Dawson said he and his partner decided that they didn't have a moment to lose before marrying.
"We don't know how long we've got in the sense that the High Court might overrule the laws next week, so we thought: 'let's do it straight away and let's have the maximum amount of time being married'," Dawson said Friday from his home in the west coast city of Perth.
Canberra's iconic Telstra Tower will be illuminated with sequential rainbow colors at midnight to mark the first same-sex weddings.
The tower will provide a colorful backdrop for Alan Wright's ceremony when he weds his 30-year-old partner Joel Player.
Wright said they were fulfilling a commitment made by their celebrant Sharyn Gunn that they would be the first gay couple she would marry if it ever became legal to do so.
"Joel and I recognize everybody getting married this weekend as being the first couples to get married," said Wright, a 34-year-old civil servant.
Sydney University constitutional lawyer Anne Twomey said there was diverse range of potential outcomes to the court challenge. It could rule that no state or territory could legislate for gay marriage, or that the ACT alone could create same sex-marriage.

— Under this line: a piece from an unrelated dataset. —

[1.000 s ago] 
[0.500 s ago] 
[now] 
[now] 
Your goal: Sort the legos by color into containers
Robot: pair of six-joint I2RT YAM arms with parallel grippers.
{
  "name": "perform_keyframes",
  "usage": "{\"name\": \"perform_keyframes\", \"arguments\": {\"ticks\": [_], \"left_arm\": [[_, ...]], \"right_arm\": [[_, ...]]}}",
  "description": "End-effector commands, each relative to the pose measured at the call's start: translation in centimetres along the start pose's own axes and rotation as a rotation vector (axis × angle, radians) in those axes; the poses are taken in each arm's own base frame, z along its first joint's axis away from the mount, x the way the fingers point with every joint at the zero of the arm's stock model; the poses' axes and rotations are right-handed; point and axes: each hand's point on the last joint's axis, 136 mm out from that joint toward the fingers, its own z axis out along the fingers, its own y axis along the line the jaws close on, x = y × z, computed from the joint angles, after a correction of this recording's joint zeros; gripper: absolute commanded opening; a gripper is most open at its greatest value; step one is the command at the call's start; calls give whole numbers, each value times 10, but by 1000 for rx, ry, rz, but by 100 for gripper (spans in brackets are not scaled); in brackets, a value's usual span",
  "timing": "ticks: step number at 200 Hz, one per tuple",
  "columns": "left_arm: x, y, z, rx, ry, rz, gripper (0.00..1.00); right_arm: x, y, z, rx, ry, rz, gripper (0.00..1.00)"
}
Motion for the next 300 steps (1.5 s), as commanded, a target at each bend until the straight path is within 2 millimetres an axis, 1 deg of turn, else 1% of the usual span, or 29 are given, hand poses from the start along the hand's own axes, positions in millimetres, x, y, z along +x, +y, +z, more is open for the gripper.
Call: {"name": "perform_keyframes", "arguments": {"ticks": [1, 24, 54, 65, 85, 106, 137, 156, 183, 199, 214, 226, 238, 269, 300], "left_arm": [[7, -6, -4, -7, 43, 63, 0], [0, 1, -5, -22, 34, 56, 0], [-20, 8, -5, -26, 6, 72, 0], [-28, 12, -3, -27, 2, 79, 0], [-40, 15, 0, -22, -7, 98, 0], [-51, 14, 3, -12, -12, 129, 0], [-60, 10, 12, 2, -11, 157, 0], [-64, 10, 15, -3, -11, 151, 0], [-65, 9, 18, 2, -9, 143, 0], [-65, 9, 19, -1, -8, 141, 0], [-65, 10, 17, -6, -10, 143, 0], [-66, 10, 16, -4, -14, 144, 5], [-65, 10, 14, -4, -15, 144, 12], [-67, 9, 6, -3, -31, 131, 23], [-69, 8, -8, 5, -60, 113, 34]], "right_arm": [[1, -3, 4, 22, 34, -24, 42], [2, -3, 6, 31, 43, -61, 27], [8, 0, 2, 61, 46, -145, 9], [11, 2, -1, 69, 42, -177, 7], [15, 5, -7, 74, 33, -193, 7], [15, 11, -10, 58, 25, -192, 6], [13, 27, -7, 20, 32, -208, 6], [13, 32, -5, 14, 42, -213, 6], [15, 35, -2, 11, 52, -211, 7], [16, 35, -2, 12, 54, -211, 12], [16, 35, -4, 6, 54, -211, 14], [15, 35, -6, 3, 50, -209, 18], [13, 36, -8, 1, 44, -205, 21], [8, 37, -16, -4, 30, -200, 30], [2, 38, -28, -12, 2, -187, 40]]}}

If the court ruled that the law can survive with amendments, Twomey could not say whether the marriages this weekend would be legal, or if the couples would have to marry again after the legislation was amended.
The advocacy group Australian Marriage Equality said at least 20 same-sex couples are marrying in Canberra this weekend.
Gay marriage has legal recognition in 18 countries as well as 16 U.S. states plus the District of Columbia.